When Wilmer got here, at 22, the Mets were dismal. As Wilmer departs, at 27, they’ve been dismal. Van Wagenen is trying to change that condition pronto. He’s trading some well-regarded future for a blast of present as his bold first stab at improvement. If that doesn’t work out, we can blame him for that (we can be cold, too). Yet like the GM, we want a better ballclub sooner rather than later. We understand change has got to come.
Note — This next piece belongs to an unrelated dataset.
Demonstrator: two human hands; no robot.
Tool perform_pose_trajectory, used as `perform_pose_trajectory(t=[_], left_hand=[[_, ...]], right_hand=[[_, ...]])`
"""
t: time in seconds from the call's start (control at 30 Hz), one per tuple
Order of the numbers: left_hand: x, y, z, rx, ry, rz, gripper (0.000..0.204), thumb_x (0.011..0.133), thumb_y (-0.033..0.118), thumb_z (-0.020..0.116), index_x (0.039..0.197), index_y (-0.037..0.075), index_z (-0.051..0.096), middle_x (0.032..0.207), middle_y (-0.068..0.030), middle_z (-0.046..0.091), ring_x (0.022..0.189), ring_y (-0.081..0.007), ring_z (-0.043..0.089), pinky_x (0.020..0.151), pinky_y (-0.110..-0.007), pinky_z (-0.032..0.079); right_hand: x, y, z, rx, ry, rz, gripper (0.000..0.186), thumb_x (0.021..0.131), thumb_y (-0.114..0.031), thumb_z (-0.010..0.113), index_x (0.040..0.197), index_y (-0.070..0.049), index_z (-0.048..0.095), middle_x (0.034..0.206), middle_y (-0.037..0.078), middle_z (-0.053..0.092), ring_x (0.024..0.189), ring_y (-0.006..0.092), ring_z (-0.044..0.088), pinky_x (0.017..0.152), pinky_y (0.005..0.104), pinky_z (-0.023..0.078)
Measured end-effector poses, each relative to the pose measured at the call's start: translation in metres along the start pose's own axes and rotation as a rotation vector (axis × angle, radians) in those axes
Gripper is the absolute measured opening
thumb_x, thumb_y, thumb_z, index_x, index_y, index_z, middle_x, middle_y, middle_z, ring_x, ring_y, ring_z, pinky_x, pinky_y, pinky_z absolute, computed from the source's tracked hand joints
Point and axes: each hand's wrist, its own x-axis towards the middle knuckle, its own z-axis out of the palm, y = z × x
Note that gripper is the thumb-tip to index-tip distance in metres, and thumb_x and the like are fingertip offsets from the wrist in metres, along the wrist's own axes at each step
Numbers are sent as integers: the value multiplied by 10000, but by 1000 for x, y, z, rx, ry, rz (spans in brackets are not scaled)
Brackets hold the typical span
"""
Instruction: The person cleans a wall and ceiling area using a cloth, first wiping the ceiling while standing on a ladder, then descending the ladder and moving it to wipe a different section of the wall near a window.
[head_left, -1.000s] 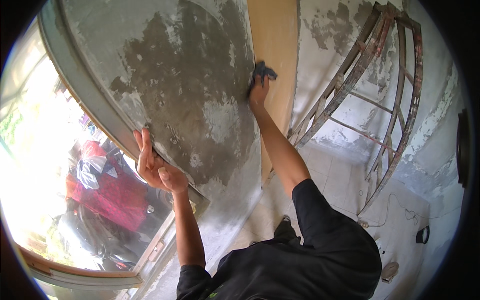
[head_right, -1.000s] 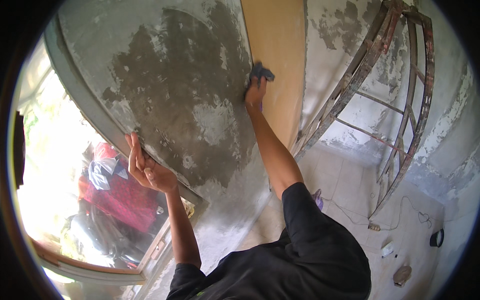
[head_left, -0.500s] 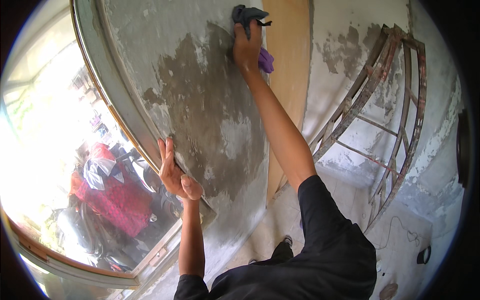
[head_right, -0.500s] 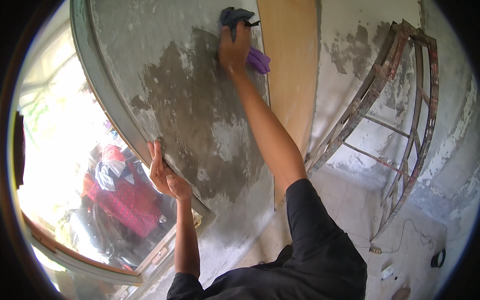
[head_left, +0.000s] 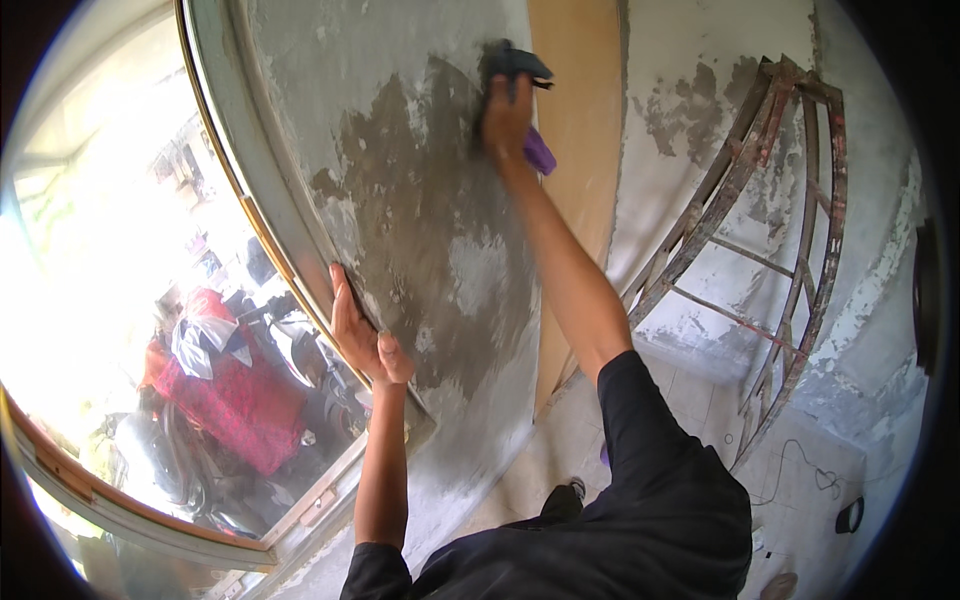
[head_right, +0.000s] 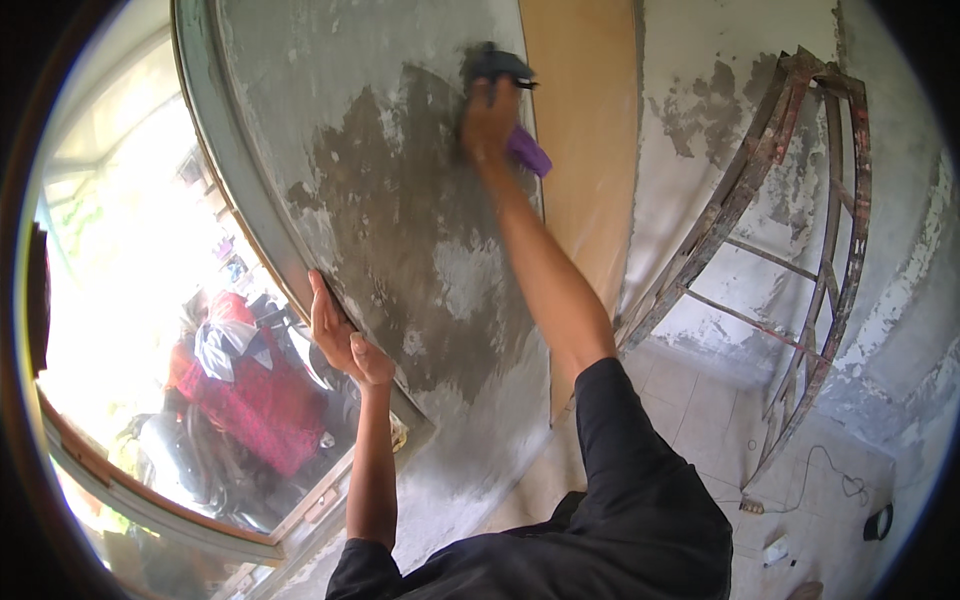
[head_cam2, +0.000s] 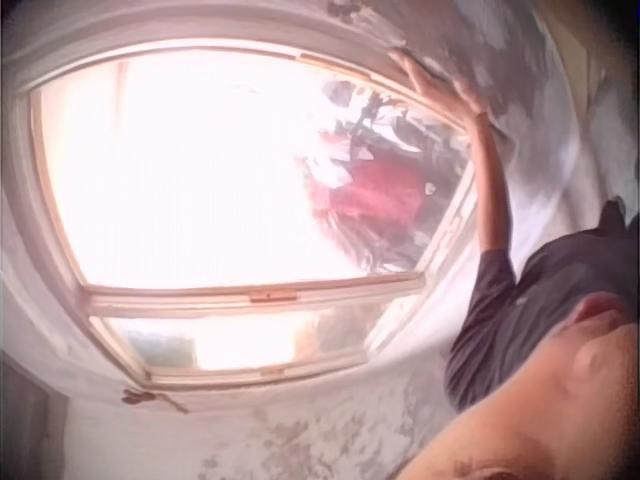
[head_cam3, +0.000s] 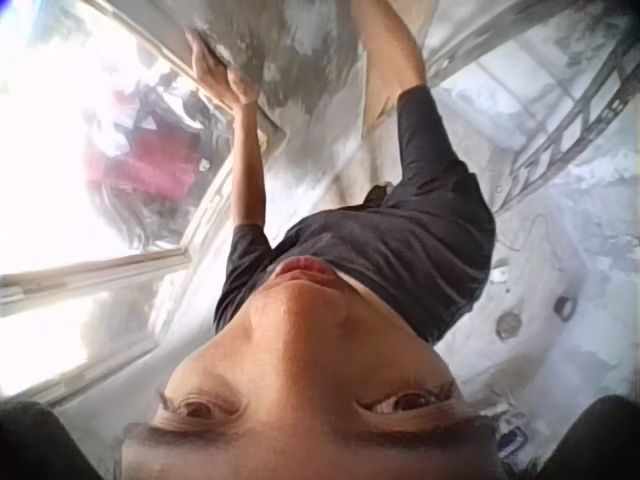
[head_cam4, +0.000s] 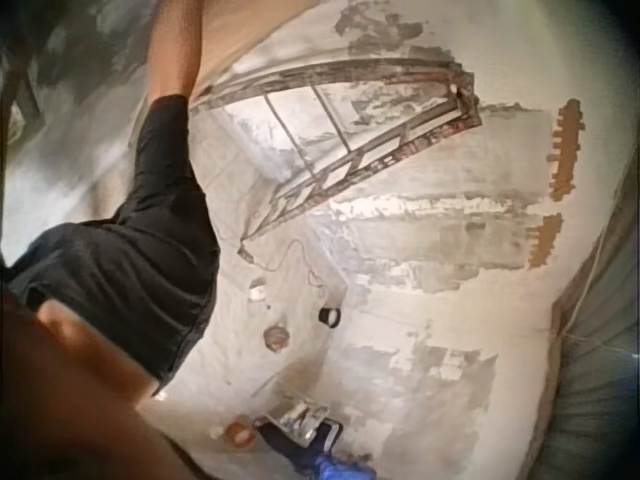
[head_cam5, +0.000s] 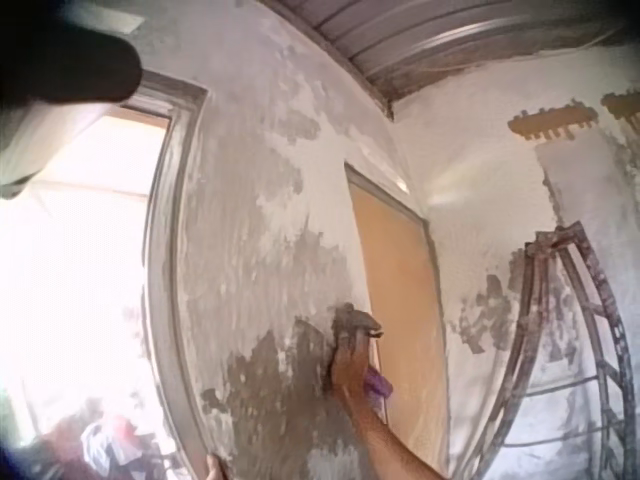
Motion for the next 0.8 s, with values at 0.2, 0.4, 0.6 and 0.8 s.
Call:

Unlike the executive class, even in our most transactional mode, we come fully equipped with a Met memory. We can and will be sentimental even if we’re determined to be logical. What the hell, we don’t construct the roster. We’ve liked Wilmer Flores all along and loved him since the night he redirected the Mets once and for all away from the dismalness that had enveloped us for so long. Sure, there’d be another wave of dismal awaiting us on the other side of the era we fully entered once Flores took Rivero joyously deep, but we did get an era to revel in. Maybe it wasn’t much of an era when measured by length or, honestly, accomplishment. Just two seasons in the playoffs, just one in the World Series, no visits whatsoever to the Canyon of Heroes.

But it felt like so much more while it was at its best. Like the night of July 31, 2015, when the kid who’d rather cry than leave made certain we’d win instead of lose. That was quite the transaction Wilmer Flores conducted.